» **What is required**
Repeat the data verbatim.
=======
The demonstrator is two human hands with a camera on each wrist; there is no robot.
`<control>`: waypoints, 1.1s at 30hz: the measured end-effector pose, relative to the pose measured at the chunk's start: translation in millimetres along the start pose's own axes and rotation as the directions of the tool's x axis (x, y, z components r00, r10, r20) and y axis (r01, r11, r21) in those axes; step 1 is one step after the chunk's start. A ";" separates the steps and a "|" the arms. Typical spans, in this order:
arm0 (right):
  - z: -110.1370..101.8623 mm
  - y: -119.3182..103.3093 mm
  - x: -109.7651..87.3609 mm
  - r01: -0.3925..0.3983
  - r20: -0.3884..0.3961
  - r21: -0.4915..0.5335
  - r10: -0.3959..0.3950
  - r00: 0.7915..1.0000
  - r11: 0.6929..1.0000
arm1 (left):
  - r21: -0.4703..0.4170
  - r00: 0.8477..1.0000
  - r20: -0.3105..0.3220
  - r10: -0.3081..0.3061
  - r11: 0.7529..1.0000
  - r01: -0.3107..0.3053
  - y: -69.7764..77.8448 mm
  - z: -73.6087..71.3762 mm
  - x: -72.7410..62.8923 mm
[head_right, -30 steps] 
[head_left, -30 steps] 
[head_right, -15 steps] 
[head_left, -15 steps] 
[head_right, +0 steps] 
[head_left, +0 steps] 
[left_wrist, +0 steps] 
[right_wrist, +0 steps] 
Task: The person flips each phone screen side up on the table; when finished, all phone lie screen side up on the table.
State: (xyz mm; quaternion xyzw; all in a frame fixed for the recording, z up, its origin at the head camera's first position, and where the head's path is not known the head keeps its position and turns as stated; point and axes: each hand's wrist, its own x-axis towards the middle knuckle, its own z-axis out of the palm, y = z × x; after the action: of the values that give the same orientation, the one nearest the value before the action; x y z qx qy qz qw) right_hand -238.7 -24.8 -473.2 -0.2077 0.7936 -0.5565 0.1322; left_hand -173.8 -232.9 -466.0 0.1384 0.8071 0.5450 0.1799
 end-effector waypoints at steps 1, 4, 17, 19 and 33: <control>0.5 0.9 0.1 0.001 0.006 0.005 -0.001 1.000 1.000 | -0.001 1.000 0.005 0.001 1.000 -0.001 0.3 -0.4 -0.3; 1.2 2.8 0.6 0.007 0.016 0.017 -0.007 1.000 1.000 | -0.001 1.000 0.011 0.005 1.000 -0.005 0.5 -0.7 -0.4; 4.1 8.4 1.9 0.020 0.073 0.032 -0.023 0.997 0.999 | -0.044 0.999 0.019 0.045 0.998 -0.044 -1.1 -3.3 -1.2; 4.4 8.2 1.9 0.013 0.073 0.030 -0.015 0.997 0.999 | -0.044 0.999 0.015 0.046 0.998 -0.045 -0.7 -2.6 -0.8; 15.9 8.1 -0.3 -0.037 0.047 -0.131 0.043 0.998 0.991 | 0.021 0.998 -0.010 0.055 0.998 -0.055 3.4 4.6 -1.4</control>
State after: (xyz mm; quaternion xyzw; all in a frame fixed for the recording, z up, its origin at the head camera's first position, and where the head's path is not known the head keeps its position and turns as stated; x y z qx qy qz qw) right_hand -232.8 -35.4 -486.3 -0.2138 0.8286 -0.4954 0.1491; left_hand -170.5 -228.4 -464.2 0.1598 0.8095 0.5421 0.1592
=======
» **Problem solution**
The demonstrator is two human hands with a camera on each wrist; there is no robot.
`<control>`: waypoints, 1.1s at 30hz: the measured end-effector pose, relative to the pose measured at the chunk's start: translation in millimetres along the start pose's own axes and rotation as the directions of the tool's x axis (x, y, z components r00, r10, r20) and y axis (r01, r11, r21) in those axes; step 1 is one step after the chunk's start. A ";" separates the steps and a "|" the arms. Typical spans, in this order:
arm0 (right):
  - z: -110.1370..101.8623 mm
  - y: -119.3182..103.3093 mm
  - x: -109.7651..87.3609 mm
  - r01: -0.3925..0.3983
  - r20: -0.3884..0.3961
  - r21: -0.4915..0.5335
  - r10: -0.3959..0.3950
  - r00: 0.7915..1.0000
  - r11: 0.6929..1.0000
arm1 (left):
  - r21: -0.4703..0.4170
  - r00: 0.8477..1.0000
  - r20: -0.3105..0.3220
  - r10: -0.3081..0.3061
  - r11: 0.7529..1.0000
  - r01: -0.3107..0.3053
  - y: -69.7764..77.8448 mm
  - z: -73.6087..71.3762 mm
  - x: -72.7410..62.8923 mm
[head_right, -30 steps] 
[head_left, -30 steps] 
[head_right, -15 steps] 
[head_left, -15 steps] 
[head_right, +0 steps] 
[head_left, +0 steps] 
[left_wrist, +0 steps] 
[right_wrist, +0 steps] 
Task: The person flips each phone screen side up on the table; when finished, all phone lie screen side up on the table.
State: (xyz mm; quaternion xyzw; all in a frame fixed for the recording, z up, its origin at the head camera's first position, and where the head's path is not known the head keeps its position and turns as stated; point and axes: each hand's wrist, its own x-axis towards the middle knuckle, its own z-axis out of the palm, y = z × x; after the action: of the values that give the same orientation, the one nearest the value before the action; x y z qx qy qz qw) right_hand -238.7 -24.8 -473.2 -0.2077 0.7936 -0.5565 0.1322; left_hand -173.8 -232.9 -466.0 0.1384 0.8071 0.5450 0.1799
 end-effector waypoints at steps 1, 4, 17, 19 and 33: <control>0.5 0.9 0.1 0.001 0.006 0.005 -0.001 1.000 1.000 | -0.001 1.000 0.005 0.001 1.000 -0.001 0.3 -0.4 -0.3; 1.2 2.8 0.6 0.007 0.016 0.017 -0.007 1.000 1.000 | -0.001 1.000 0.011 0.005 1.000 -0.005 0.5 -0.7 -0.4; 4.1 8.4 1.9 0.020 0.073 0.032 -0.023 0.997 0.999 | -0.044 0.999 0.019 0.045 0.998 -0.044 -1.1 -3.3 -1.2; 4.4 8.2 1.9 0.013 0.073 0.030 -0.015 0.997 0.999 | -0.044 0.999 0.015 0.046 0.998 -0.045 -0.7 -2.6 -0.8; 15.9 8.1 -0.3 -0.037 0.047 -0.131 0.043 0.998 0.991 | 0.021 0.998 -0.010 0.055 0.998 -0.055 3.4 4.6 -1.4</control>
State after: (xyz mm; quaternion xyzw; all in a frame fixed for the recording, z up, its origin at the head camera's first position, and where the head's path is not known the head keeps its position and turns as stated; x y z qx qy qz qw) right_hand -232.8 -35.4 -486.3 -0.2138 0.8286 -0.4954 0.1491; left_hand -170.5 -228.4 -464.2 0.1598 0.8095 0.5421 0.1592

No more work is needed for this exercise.